How do I know if this C# method is thread safe?

2019-01-16 06:20发布

问题:

I'm working on creating a call back function for an ASP.NET cache item removal event.

The documentation says I should call a method on an object or calls I know will exist (will be in scope), such as a static method, but it said I need to ensure the static is thread safe.

Part 1: What are some examples of things I could do to make it un-thread safe?

Part 2: Does this mean that if I have

static int addOne(int someNumber){
    int foo = someNumber;
    return foo +1; 
}

and I call Class.addOne(5); and Class.addOne(6); simutaneously, Might I get 6 or 7 returned depending on who which invocation sets foo first? (i.e. a race condition)

回答1:

That addOne function is indeed thread safe because it doesn't access any data that could be accessed by another thread. Local variables cannot be shared among threads because each thread gets its own stack.

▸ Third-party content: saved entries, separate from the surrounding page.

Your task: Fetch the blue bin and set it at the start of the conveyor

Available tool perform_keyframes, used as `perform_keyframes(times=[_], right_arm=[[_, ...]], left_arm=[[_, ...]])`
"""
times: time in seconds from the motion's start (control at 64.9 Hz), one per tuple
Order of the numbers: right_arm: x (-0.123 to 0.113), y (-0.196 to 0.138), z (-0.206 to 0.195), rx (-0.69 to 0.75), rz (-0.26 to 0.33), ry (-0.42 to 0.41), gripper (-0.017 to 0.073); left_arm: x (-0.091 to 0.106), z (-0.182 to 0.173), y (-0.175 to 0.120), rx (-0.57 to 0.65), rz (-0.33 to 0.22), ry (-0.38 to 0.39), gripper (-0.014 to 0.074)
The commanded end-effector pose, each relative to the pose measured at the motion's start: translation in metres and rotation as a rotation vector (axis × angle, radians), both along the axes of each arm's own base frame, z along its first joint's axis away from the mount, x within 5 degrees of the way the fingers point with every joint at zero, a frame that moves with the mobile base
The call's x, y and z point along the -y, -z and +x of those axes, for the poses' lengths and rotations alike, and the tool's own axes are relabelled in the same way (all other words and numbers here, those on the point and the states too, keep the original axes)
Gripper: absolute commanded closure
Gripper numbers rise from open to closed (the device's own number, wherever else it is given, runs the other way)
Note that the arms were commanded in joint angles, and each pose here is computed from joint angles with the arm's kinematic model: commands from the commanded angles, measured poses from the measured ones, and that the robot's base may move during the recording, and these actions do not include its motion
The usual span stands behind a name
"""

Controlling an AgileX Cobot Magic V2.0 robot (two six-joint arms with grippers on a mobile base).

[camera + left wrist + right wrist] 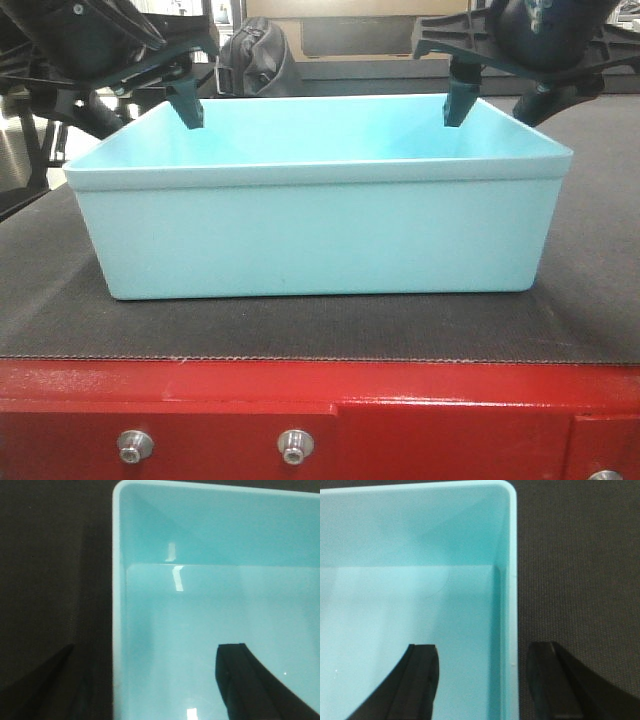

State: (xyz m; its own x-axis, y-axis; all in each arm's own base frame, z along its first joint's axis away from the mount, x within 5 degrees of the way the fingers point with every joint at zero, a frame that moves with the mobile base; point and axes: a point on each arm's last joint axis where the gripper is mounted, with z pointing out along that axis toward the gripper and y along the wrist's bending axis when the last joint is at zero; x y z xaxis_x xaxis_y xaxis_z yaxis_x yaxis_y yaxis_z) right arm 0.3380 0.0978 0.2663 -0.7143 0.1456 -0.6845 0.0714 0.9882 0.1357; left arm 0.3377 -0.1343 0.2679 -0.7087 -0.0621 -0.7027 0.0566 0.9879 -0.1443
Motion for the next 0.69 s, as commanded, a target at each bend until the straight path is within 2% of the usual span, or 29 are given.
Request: perform_keyframes(times=[0.0,0.154,0.231,0.293,0.385,0.477,0.554,0.678], right_arm=[[0.004,-0.005,0.001,0.02,-0.002,0.005,0.0272],[0.007,-0.019,-0.007,0.046,0.002,0.012,0.0272],[0.009,-0.031,-0.013,0.077,0.008,0.013,0.0272],[0.011,-0.043,-0.019,0.112,0.006,0.009,0.0288],[0.015,-0.058,-0.028,0.151,0.015,0.011,0.0388],[0.015,-0.072,-0.038,0.186,0.003,-0.012,0.0571],[0.017,-0.078,-0.045,0.206,-0.005,-0.026,0.0729],[0.019,-0.078,-0.058,0.251,-0.002,-0.064,0.0722]], left_arm=[[-0.003,0.001,-0.006,0.015,0.008,-0.005,0.0193],[-0.003,-0.004,-0.014,0.022,0.005,-0.005,0.0209],[-0.003,-0.01,-0.025,0.047,-0.006,-0.001,0.0272],[-0.006,-0.016,-0.038,0.077,-0.021,-0.004,0.0365],[-0.011,-0.027,-0.056,0.117,-0.038,-0.009,0.0522],[-0.015,-0.038,-0.072,0.149,-0.084,-0.017,0.0707],[-0.018,-0.047,-0.078,0.166,-0.103,-0.017,0.0705],[-0.021,-0.059,-0.078,0.226,-0.139,0.013,0.0705]])
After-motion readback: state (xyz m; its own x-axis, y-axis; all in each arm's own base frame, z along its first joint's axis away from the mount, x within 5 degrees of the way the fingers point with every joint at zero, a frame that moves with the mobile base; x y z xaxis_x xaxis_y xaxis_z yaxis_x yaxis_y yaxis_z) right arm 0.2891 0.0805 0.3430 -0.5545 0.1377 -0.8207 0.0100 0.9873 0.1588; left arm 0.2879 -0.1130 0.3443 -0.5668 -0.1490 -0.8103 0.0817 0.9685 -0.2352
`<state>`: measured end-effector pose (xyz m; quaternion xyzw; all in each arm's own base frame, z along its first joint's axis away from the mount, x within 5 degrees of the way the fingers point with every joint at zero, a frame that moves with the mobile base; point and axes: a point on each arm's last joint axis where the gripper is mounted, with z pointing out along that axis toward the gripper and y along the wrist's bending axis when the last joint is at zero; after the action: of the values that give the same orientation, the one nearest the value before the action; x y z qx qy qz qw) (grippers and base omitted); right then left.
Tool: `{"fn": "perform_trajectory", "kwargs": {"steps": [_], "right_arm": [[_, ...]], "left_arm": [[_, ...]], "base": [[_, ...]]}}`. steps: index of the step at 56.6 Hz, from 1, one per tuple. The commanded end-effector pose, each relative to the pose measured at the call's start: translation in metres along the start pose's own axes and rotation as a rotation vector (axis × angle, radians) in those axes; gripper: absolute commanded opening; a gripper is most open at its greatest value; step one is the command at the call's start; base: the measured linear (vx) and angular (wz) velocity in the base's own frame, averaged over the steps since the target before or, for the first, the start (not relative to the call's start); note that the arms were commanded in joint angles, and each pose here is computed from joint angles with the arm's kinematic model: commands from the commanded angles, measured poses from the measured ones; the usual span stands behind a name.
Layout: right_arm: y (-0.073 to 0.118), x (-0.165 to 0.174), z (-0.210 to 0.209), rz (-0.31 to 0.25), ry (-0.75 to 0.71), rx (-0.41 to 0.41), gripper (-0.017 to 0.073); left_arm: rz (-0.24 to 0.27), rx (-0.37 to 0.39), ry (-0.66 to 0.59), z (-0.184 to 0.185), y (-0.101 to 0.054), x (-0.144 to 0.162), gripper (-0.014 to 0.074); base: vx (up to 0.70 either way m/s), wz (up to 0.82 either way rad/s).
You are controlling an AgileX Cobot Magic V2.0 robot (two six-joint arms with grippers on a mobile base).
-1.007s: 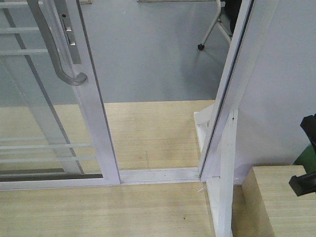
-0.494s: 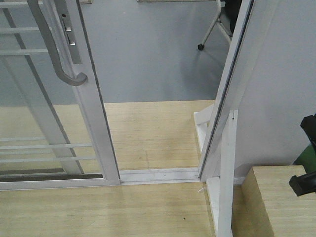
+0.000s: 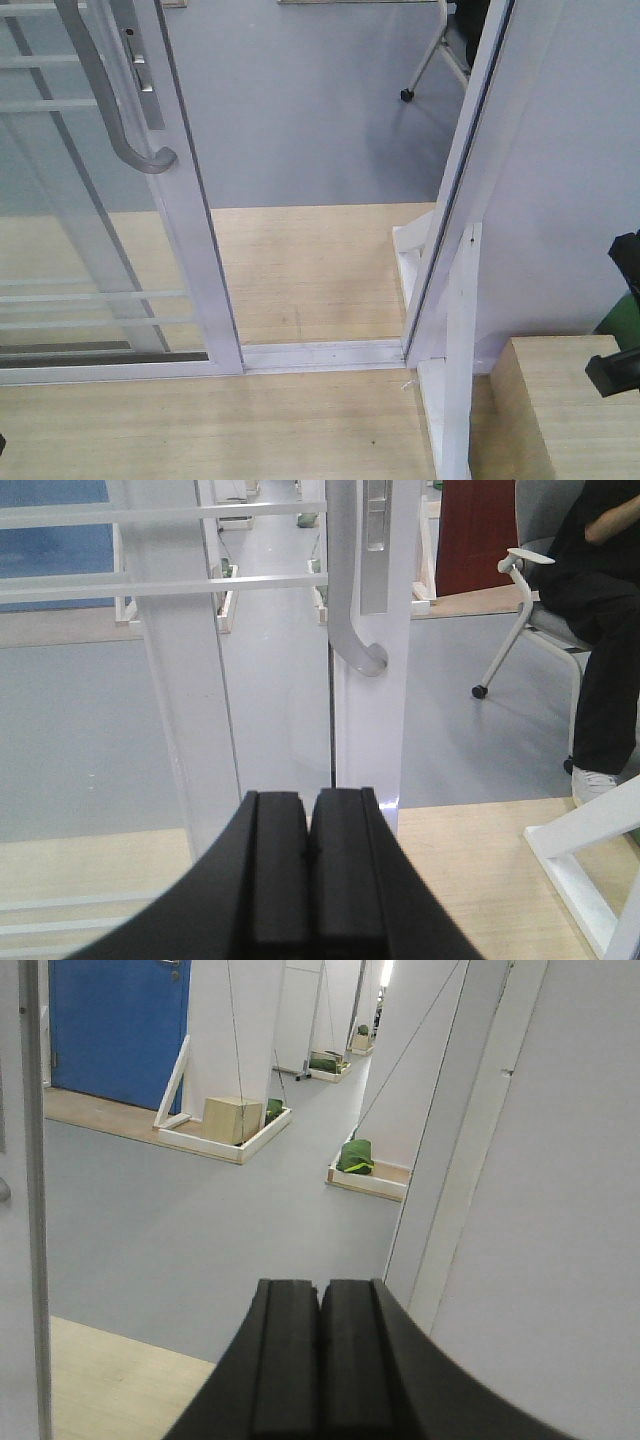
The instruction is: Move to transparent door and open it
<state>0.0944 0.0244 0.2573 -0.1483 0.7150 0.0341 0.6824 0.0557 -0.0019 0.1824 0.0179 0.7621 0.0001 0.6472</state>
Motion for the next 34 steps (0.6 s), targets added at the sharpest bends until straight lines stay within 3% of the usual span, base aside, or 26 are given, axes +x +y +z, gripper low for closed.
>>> {"fn": "perform_trajectory", "kwargs": {"steps": [1,34], "right_arm": [[0.0005,-0.0157,-0.0004,-0.002,-0.096,-0.018,-0.0001],[0.0000,-0.0143,-0.0003,-0.002,-0.080,-0.012,-0.0001]], "left_arm": [[-0.012,-0.001,-0.081,-0.0005,0.0003,-0.0044,0.0000],[-0.012,-0.001,-0.081,-0.0005,0.0003,-0.0044,0.0000]], "base": [[0.00,0.00],[0.00,0.00]]}}
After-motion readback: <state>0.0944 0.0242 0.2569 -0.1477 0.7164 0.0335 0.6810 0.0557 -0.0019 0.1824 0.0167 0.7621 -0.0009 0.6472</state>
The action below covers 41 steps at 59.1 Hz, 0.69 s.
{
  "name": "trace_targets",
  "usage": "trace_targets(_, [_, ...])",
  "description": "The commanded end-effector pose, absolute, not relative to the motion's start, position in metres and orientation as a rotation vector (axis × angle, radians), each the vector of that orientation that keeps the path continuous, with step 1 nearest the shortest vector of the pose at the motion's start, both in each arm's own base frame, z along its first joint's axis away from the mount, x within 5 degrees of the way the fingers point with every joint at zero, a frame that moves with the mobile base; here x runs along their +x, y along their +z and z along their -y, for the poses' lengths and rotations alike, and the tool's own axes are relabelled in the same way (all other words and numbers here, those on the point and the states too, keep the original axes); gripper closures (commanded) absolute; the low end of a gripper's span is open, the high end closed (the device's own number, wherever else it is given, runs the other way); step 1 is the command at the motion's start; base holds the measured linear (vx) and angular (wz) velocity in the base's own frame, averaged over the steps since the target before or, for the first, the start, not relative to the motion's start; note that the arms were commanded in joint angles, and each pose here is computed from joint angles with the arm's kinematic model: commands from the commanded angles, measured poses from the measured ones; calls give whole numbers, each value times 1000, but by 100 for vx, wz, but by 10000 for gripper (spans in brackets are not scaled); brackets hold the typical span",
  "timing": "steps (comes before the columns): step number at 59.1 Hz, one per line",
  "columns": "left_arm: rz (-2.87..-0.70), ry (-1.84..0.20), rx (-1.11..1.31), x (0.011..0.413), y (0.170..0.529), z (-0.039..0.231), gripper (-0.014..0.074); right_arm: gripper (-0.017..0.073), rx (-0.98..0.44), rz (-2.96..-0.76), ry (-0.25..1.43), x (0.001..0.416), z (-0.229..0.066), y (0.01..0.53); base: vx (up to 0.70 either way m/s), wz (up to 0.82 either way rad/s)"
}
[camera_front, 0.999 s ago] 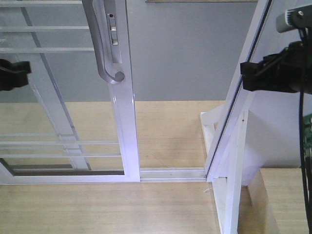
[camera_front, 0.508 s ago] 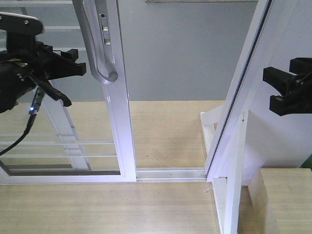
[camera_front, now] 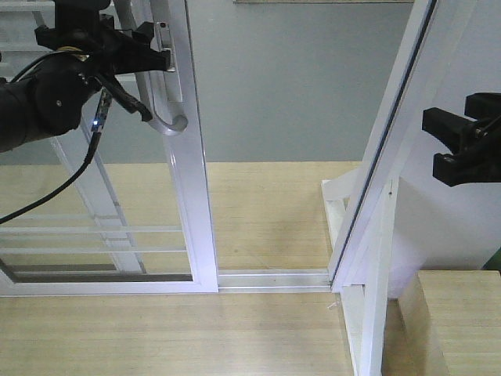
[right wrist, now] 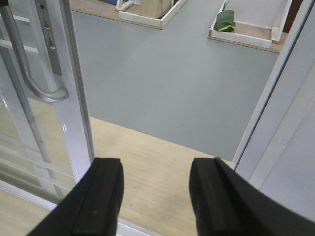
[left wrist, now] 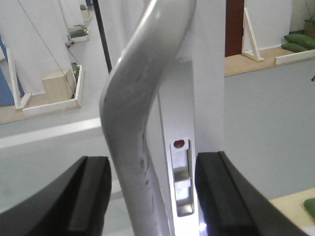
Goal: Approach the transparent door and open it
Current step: 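Withdraw the right gripper and bring the left gripper to the handle, then push the handle with the left gripper, sliding the door further open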
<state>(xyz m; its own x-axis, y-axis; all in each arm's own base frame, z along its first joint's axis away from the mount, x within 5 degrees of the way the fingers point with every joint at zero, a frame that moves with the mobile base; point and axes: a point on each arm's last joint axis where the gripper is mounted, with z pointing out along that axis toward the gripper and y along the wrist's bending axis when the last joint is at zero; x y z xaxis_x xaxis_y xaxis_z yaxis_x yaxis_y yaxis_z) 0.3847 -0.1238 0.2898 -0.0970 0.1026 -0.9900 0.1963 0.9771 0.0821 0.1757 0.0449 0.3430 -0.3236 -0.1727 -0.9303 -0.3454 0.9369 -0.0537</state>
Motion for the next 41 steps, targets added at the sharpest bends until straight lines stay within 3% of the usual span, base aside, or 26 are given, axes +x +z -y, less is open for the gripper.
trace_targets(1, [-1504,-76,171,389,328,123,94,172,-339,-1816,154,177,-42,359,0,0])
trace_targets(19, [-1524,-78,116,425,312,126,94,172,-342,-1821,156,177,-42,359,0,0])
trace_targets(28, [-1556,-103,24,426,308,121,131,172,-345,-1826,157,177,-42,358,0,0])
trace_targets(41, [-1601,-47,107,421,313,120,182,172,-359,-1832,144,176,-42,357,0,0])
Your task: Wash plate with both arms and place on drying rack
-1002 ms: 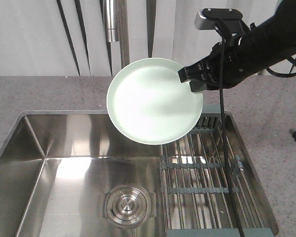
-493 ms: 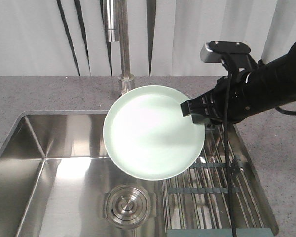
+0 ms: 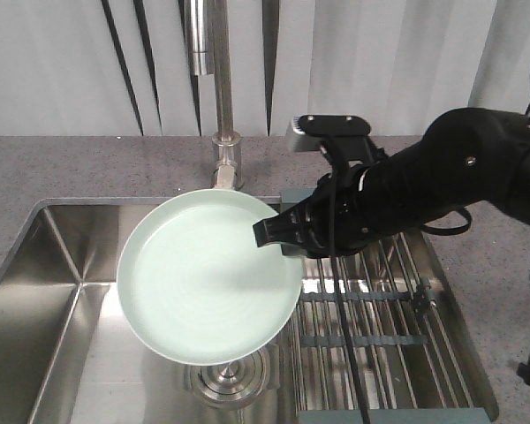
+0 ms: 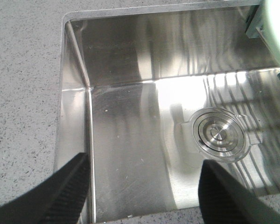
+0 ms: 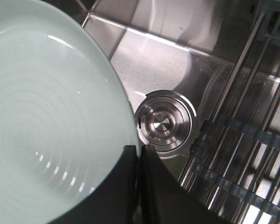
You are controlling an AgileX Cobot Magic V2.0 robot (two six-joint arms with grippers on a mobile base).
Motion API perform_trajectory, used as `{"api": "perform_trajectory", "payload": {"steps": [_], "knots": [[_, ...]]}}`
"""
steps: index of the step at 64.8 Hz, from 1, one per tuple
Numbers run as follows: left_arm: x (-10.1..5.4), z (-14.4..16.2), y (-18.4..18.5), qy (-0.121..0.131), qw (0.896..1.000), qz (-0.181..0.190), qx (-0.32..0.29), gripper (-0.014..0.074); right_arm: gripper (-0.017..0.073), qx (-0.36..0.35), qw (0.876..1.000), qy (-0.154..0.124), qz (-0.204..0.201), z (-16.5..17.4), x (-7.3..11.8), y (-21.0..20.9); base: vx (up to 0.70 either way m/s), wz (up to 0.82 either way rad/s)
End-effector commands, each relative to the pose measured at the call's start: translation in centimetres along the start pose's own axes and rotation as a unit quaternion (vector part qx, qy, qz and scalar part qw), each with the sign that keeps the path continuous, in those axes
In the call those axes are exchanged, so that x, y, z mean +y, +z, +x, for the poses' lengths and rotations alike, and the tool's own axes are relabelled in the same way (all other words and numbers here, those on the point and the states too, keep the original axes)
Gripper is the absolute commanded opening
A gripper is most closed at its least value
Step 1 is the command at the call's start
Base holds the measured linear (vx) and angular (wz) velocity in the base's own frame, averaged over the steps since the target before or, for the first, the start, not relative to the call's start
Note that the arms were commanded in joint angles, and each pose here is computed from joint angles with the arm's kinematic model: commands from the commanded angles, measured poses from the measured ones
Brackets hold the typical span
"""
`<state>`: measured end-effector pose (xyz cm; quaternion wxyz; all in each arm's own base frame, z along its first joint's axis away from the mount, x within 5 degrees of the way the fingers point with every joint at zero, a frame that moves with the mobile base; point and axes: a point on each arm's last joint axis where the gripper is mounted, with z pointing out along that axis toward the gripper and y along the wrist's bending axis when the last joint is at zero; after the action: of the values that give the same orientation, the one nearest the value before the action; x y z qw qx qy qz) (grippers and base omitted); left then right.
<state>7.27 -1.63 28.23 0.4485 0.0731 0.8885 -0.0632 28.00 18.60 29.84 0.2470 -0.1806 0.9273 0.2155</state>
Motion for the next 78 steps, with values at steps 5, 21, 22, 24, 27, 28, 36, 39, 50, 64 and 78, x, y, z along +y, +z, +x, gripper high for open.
{"api": "perform_trajectory", "payload": {"steps": [5, 21, 22, 24, 27, 28, 36, 39, 50, 64, 78], "knots": [[0.0, -1.2, -0.4, -0.007, 0.999, -0.001, -0.038, 0.0463, -0.0004, -0.048, 0.999, -0.006, -0.017, -2.4, 1.2, -0.3, 0.00, 0.00], [0.0, -1.2, -0.4, -0.007, 0.999, -0.001, -0.038, 0.0463, -0.0004, -0.048, 0.998, -0.037, -0.018, -5.0, 1.8, 0.7, 0.00, 0.00], [0.0, -1.2, -0.4, -0.007, 0.999, -0.001, -0.038, 0.0463, -0.0004, -0.047, 0.998, -0.039, -0.016, -5.1, 1.8, 0.8, 0.00, 0.00], [0.0, -1.2, -0.4, -0.007, 0.999, -0.001, -0.038, 0.0463, -0.0004, -0.046, 0.998, -0.042, -0.014, -5.4, 1.8, 1.0, 0.00, 0.00], [0.0, -1.2, -0.4, -0.007, 0.999, -0.001, -0.038, 0.0463, -0.0004, -0.047, 0.998, -0.048, -0.010, -5.9, 1.8, 1.1, 0.00, 0.00], [0.0, -1.2, -0.4, -0.007, 0.999, -0.001, -0.038, 0.0463, -0.0004, -0.049, 0.997, -0.051, -0.009, -6.1, 1.8, 1.1, 0.00, 0.00], [0.0, -1.2, -0.4, -0.007, 0.999, -0.001, -0.038, 0.0463, -0.0004, -0.048, 0.997, -0.059, -0.006, -7.4, 1.3, 1.4, 0.00, 0.00], [0.0, -1.2, -0.4, -0.007, 0.999, -0.001, -0.038, 0.0463, -0.0004, -0.049, 0.997, -0.058, -0.004, -7.8, 0.9, 1.4, 0.00, 0.00], [0.0, -1.2, -0.4, -0.007, 0.999, -0.001, -0.038, 0.0463, -0.0004, -0.066, 0.995, -0.067, 0.005, -9.2, -0.3, 0.9, 0.00, 0.00], [0.0, -1.2, -0.4, -0.007, 0.999, -0.001, -0.038, 0.0463, -0.0004, -0.075, 0.995, -0.058, 0.025, -10.1, -2.9, -0.4, 0.00, 0.00], [0.0, -1.2, -0.4, -0.007, 0.999, -0.001, -0.038, 0.0463, -0.0004, -0.080, 0.995, -0.052, 0.039, -10.3, -4.7, -1.8, 0.00, 0.00]]}}
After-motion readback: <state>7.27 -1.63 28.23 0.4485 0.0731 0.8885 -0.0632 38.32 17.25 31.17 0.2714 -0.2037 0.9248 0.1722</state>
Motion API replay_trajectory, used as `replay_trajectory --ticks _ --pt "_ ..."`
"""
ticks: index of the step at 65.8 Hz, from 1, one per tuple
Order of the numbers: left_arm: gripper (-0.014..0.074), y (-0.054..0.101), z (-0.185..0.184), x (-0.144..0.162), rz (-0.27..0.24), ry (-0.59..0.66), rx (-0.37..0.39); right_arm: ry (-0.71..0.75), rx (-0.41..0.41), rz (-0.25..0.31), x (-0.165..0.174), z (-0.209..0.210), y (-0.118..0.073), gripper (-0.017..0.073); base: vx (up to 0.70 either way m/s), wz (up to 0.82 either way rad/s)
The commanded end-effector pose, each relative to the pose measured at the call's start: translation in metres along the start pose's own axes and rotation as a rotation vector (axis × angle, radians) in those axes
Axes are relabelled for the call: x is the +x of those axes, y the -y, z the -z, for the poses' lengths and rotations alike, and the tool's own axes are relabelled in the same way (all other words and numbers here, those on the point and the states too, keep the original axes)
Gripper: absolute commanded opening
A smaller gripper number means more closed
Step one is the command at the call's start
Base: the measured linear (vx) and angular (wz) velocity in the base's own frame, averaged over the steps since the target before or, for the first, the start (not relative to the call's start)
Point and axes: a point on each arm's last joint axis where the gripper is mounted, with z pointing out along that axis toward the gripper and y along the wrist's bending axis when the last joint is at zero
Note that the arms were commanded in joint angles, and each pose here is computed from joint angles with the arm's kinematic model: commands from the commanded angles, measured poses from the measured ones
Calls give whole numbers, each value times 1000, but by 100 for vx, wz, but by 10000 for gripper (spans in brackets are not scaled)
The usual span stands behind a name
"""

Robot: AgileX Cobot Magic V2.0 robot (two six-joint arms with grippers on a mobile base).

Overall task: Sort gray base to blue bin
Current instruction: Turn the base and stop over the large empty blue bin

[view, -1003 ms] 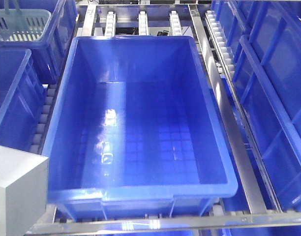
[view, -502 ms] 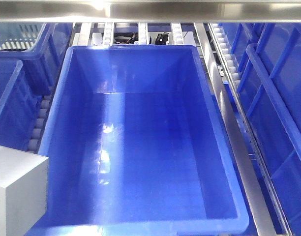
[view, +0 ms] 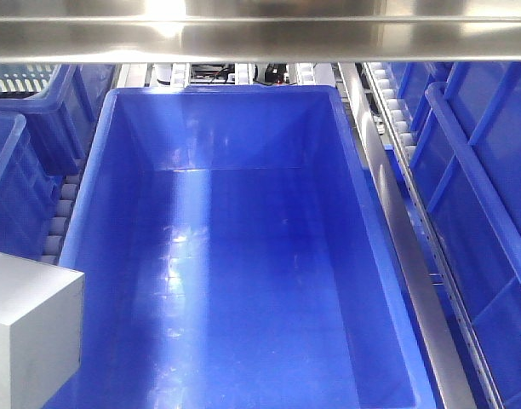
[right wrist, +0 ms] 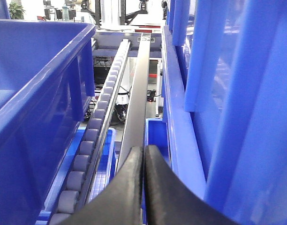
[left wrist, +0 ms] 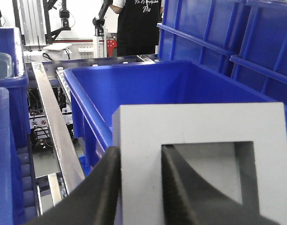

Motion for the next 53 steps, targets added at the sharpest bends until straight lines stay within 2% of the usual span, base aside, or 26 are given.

You do have to make sure, however, that the function parameters are value types and not reference types.

static void MyFunction(int x) { ... } // thread safe. The int is copied onto the local stack.

static void MyFunction(Object o) { ... } // Not thread safe. Since o is a reference type, it might be shared among multiple threads. 


回答2:

No, addOne is thread-safe here - it only uses local variables. Here's an example which wouldn't be thread-safe:

 class BadCounter
 {
       private static int counter;

       public static int Increment()
       {
             int temp = counter;
             temp++;
             counter = temp;
             return counter;
       }
 }

Here, two threads could both call Increment at the same time, and end up only incrementing once. (Using return ++counter; would be just as bad, by the way - the above is a more explicit version of the same thing. I expanded it so it would be more obviously wrong.)

The details of what is and isn't thread-safe can be quite tricky, but in general if you're not mutating any state (other than what was passed into you, anyway - bit of a grey area there) then it's usually okay.



回答3:

Threading issues (which I've also been worrying about lately) arise from the use of multiple processor cores with separate caches, as well as from basic thread-swapping race conditions. If the caches for separate cores access the same memory location, they will generally have no idea about the other one and may separately track the state of that data location without it going back out to main memory (or even to a synchronized cache shared across all cores at L2 or L3, for example), for processor performance reasons. So even order-of-execution interlock tricks may not be reliable in multi-threaded environments.

As you may know, the main tool to correct for this is a lock, which provides a mechanism for exclusive access (between contentions for the same lock) and handles the underlying cache synchronization so that accesses to the same memory location by various lock-protected code sections will be properly serialized. You can still have race conditions between who gets the lock when and in what order, but that's usually much simpler to deal with when you can guarantee that execution of a locked section is atomic (within the context of that lock).

You can get a lock on an instance of any reference type (eg. inherits from Object, not value types like int or enums, and not null), but it's very important to understand that the lock on an object has no inherent effect on accesses to that object, it only interacts with other attempts to get the lock on the same object. It is up to the class to protect access to its member variables using an appropriate locking scheme. Sometimes instances might protect multi-threaded accesses to their own members by locking on themselves (eg. lock (this) { ... } ), but usually this is not necessary because instances tend to be held by only one owner and don't need to guarantee threadsafe access to the instance.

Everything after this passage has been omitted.